The Poet and Novelist Becomes the Political Analyst

A eye-opening, jaw-dropping, election-day article that atriculates a lot of what I've been thinking and feeling:

On Polling:

With polling, the collective delusion is the belief that the product of polling is the data. Remember, polls are a product that is sold like any other product. That stupid little chart that appears in the corner of every USA Today was not made for the purpose of 'research' and 'data'. It was made just to show a stupid little graph on the paper because USA Today knows that little graphs and charts 'sell' the paper more. Just because information is displayed in a chart or a graph does not make it 'scientific' or a real 'analysis'. But the product was to make the reader FEEL like it was and to sell more papers. The product of polls can and often are the readers. This became much more popular ever since polls became 'news items' themselves (before, polls were only supplements to news tories)....


One thing that is very different about this election is the omnipresence of polls and how polls are the axis around all political analysis is conducted. This has never been the case in previous elections. Real political analysts (meaning not hacks or unprofessional pundits), use historical trends, demagraphical data, and other 'truths' of past elections. Much of this cannot be translated into a chart or graph. It is a myth that analysis is done via math or graphs or computer models. The original economists, for example, used only words and essays. Political analysis is not about math. Political analysis is about people. To analyze politics, you must be able to analyze people. In other words, the poet and novelist becomes the political analyst, not the mathematician and software engineer. Politics is all about people.

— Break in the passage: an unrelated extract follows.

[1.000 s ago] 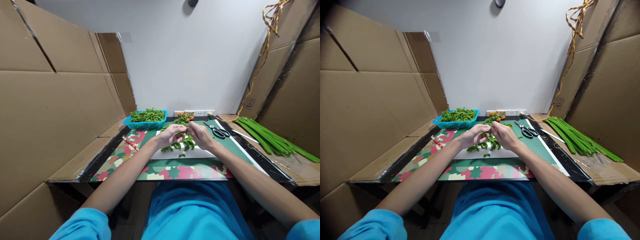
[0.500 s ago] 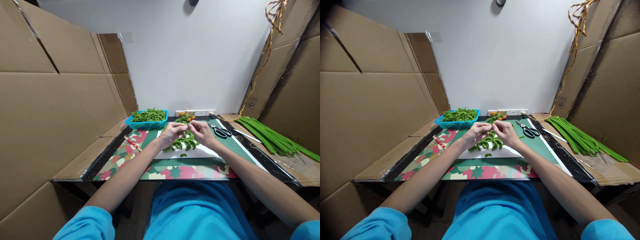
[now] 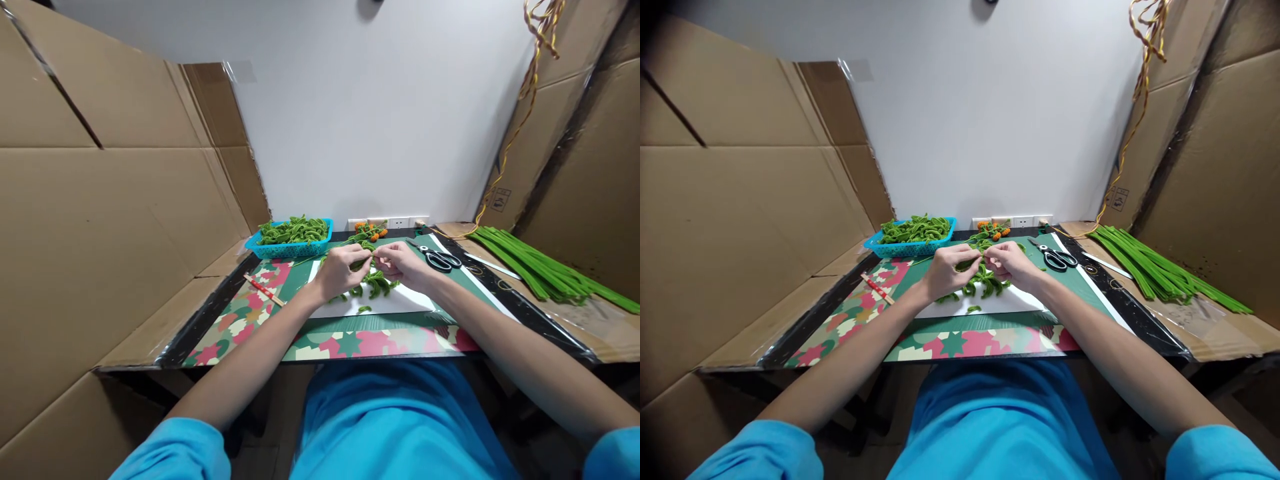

It seems no one is interested in studying 'people' anymore. Look at the political analysis currently. There is very little analysis of the current 'liberal' or 'conservative', for example, or the person from Pennslyvania or person from Iowa. In fact, there are no people. There are only numbers. Stark, lifeless, numbers. The problem with leveling political analysis to nothing more than a soup of numbers is that it cannot measure intensity. What does intensity have to do with politics? Well, everything. Intense people are those who vote.